Engelhardt G, Bögel R, Schnitzler C, Utzmann R
Department of Pharmacological Research, Dr. Karl Thomae GmbH, Biberach/Riss, Germany.
Biochem Pharmacol. 1996 Jan 12;51(1):29-38. doi: 10.1016/0006-2952(95)02110-8.
Meloxicam is a new nonsteroidal anti-inflammatory drug (NSAID) derived from enolic acid. Preclinical studies have indicated that meloxicam has potent anti-inflammatory activity, together with a good gastrointestinal and renal tolerability profile. This report summarizes studies undertaken to compare meloxicam to other NSAIDs in the inhibition of the inducible cyclooxygenase (COX-2) in inflamed areas (pleurisy of the rat, peritonitis of mice) and their influence on the activity of the constitutive cyclooxygenase (COX-1) in stomach, kidney, brain, and blood. In pleurisy of the rat, meloxicam was twice as potent as tenoxicam, 3 times as potent as flurbiprofen, 8 times as potent as diclofenac, and 20 times as potent as tenidap at inhibiting prostaglandin E2 (PGE2) biosynthesis. In the peritonitis model in mice, meloxicam was approximately twice as active as piroxicam, and more than 10 times as active as diclofenac in the suppression of PGE biosynthesis. Doses of meloxicam sufficient to inhibit PGE2 biosynthesis in the pleural exudate and peritoneal exudate had no influence on leukotriene-B4 (LTB4) or leukotriene-C4 (LTC4) content. The effect of meloxicam on the PGE2 content of rat gastric juice and rat urine was weaker than that of piroxicam or diclofenac. Meloxicam was a weaker inhibitor of the increased PGE2 concentration in brain of rats and mice (induced by convulsant doses of pentetrazole) than piroxicam, diclofenac, or indomethacin. Meloxicam had a weaker effect on serum thromboxane-B2 (TXB2) concentration in rats than piroxicam or tenoxicam. The in vivo findings confirm the results of in vitro tests, conducted separately, showing that meloxicam preferentially inhibits COX-2 over COX-1. COX-2 is the inducible isoenzyme implicated in the inflammatory response, whereas COX-1 has cytoprotective effects in the gastric mucosa. Therefore, a preferential selectivity for one isoenzyme over another, as displayed by meloxicam, may have implications in the clinical setting in terms of a more favorable risk: benefit profile.

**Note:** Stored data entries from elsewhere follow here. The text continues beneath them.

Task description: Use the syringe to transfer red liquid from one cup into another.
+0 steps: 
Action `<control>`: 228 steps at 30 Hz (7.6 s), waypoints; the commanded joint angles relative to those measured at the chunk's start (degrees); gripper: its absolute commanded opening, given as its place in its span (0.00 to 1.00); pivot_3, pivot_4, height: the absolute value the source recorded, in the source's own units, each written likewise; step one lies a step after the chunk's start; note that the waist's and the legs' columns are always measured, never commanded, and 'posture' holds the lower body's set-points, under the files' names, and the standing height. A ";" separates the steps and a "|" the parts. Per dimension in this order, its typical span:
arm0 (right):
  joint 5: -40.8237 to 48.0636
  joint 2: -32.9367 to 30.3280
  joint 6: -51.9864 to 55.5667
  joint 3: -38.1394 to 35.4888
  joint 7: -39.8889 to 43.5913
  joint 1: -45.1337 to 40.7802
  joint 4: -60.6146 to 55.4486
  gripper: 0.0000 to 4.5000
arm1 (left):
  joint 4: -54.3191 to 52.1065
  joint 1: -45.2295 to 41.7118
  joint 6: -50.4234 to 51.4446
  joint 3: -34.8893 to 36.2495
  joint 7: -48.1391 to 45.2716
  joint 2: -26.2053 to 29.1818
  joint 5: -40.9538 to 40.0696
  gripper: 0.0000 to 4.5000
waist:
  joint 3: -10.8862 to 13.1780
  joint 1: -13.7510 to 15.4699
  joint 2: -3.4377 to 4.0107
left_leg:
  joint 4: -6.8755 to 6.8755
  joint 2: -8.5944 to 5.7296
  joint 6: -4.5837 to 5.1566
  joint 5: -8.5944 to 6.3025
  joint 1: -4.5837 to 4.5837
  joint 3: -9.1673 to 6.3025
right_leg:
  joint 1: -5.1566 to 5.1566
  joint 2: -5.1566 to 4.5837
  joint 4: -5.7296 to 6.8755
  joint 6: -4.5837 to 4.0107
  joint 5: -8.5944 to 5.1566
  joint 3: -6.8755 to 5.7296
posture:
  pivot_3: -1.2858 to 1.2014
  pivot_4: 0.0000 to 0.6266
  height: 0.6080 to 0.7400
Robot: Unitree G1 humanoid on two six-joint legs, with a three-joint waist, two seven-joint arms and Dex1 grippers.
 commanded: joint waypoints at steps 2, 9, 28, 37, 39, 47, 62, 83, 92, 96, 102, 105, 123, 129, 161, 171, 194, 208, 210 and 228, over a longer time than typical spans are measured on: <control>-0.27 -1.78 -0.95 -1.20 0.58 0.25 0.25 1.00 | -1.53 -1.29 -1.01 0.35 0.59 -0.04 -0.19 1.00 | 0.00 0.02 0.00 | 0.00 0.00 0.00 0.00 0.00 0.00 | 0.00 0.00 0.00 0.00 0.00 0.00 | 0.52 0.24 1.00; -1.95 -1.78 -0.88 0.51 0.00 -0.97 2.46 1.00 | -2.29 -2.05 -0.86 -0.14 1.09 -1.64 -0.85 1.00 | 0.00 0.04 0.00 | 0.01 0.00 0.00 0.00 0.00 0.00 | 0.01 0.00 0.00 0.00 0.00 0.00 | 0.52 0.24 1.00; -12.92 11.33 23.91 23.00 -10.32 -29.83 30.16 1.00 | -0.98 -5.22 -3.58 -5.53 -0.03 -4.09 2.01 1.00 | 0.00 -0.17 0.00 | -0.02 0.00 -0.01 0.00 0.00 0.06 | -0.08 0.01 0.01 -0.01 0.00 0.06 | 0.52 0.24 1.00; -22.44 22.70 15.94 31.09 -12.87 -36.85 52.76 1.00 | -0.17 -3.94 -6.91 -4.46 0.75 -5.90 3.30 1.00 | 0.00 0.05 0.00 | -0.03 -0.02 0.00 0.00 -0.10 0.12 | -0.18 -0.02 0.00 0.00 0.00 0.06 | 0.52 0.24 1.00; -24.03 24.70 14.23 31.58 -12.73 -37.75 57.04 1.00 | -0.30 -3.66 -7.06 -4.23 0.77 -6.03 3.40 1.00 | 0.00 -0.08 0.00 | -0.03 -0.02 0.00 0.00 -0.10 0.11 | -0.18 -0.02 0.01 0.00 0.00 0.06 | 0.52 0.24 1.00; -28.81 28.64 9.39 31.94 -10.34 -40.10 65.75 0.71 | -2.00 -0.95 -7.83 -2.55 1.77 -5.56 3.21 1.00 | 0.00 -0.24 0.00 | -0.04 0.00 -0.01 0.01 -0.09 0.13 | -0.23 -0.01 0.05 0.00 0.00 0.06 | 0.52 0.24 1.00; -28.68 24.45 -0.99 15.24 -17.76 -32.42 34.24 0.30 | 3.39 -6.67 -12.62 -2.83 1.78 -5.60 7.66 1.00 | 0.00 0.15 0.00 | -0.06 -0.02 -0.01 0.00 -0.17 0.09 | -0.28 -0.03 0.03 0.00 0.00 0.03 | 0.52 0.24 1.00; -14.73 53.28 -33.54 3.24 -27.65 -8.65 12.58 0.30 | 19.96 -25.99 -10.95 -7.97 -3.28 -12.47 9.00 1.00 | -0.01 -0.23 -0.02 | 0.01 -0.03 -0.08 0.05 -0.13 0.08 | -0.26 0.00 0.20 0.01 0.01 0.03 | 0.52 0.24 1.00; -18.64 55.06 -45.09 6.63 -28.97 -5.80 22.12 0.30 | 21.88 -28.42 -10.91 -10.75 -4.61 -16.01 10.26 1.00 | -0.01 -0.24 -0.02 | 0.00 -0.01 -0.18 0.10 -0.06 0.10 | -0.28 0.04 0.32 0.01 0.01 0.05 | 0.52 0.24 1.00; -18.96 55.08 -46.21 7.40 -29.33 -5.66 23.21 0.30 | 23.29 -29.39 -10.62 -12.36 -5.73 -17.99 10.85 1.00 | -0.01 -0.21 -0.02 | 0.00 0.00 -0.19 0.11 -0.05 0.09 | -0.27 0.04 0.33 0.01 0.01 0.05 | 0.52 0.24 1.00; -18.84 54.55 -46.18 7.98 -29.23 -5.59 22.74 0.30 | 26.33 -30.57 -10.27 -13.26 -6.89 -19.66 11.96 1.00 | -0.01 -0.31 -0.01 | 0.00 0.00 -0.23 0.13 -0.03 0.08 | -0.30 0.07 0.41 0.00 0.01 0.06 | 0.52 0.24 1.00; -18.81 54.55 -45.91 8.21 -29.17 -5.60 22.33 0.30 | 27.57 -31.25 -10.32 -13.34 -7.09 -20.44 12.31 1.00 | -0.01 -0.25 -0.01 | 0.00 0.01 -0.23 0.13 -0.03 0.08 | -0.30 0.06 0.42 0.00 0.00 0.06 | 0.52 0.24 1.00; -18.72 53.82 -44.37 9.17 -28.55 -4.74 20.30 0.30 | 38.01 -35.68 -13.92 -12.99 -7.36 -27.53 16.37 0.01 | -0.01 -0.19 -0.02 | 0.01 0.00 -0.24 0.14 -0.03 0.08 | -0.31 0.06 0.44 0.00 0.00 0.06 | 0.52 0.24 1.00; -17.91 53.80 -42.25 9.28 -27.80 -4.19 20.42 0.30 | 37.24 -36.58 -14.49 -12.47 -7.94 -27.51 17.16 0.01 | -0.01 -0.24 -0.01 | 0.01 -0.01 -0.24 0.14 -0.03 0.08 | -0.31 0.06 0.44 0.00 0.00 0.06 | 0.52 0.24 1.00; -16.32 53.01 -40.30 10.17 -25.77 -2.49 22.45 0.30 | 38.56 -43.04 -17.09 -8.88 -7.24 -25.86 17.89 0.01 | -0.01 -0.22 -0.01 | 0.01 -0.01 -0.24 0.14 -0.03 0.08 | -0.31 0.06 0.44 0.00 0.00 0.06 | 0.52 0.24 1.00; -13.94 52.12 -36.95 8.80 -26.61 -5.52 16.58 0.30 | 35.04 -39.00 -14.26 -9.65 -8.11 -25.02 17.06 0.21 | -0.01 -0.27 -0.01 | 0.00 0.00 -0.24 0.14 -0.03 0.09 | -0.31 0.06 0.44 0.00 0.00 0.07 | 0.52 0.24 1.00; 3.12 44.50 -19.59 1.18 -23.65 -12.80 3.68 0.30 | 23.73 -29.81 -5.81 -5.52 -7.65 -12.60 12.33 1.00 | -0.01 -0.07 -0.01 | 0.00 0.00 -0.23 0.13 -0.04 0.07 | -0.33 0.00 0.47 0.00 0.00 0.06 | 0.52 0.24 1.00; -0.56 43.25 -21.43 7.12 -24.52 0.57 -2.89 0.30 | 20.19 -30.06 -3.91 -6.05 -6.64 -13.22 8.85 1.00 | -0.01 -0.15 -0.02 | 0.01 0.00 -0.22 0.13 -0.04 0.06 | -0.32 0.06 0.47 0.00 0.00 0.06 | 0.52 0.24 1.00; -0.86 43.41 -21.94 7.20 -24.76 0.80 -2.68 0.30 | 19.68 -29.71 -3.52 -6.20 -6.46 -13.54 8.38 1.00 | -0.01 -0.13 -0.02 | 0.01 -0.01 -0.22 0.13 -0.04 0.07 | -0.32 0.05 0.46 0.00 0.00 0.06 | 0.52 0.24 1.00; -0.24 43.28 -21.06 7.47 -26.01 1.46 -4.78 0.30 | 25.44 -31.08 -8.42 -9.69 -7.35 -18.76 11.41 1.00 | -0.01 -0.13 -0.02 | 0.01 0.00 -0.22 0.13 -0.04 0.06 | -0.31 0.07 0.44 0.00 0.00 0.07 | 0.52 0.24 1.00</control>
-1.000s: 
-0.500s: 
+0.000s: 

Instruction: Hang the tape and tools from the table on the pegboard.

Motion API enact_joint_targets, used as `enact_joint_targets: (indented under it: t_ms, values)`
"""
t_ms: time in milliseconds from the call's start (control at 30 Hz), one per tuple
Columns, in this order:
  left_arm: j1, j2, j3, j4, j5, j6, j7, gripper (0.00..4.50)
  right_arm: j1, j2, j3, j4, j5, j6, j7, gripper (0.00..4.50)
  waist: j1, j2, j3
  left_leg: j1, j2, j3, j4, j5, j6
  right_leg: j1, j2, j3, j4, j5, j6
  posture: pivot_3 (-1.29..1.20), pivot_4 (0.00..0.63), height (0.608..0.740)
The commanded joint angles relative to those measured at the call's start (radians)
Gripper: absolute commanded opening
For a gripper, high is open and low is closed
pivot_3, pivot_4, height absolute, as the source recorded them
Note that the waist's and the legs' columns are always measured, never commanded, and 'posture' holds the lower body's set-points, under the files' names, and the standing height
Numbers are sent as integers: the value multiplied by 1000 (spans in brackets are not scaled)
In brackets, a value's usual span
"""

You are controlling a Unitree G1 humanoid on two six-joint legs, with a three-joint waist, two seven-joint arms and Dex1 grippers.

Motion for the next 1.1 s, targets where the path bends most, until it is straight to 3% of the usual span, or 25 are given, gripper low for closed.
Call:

美洛昔康是一种源自烯醇酸的新型非甾体抗炎药(NSAID)。临床前研究表明,美洛昔康具有强大的抗炎活性,同时具有良好的胃肠道和肾脏耐受性。本报告总结了为比较美洛昔康与其他NSAIDs在炎症部位(大鼠胸膜炎、小鼠腹膜炎)对诱导型环氧化酶(COX-2)的抑制作用及其对胃、肾、脑和血液中组成型环氧化酶(COX-1)活性的影响而进行的研究。在大鼠胸膜炎中,美洛昔康抑制前列腺素E2(PGE2)生物合成的效力是替诺昔康的两倍、氟比洛芬的3倍、双氯芬酸的8倍、替尼达普的20倍。在小鼠腹膜炎模型中,美洛昔康抑制PGE生物合成的活性约为吡罗昔康的两倍,比双氯芬酸高10倍以上。足以抑制胸腔积液和腹腔积液中PGE2生物合成的美洛昔康剂量对白三烯B4(LTB4)或白三烯C4(LTC4)含量没有影响。美洛昔康对大鼠胃液和大鼠尿液中PGE2含量的影响弱于吡罗昔康或双氯芬酸。美洛昔康对大鼠和小鼠脑中(由惊厥剂量的戊四氮诱导)PGE2浓度升高的抑制作用比吡罗昔康、双氯芬酸或吲哚美辛弱。美洛昔康对大鼠血清血栓素B2(TXB2)浓度的影响比吡罗昔康或替诺昔康弱。体内研究结果证实了单独进行的体外试验结果,表明美洛昔康对COX-2的抑制作用优于COX-1。COX-2是参与炎症反应的诱导型同工酶,而COX-1在胃黏膜中具有细胞保护作用。因此,美洛昔康对一种同工酶相对于另一种同工酶的优先选择性,在临床环境中可能意味着更有利的风险:效益比。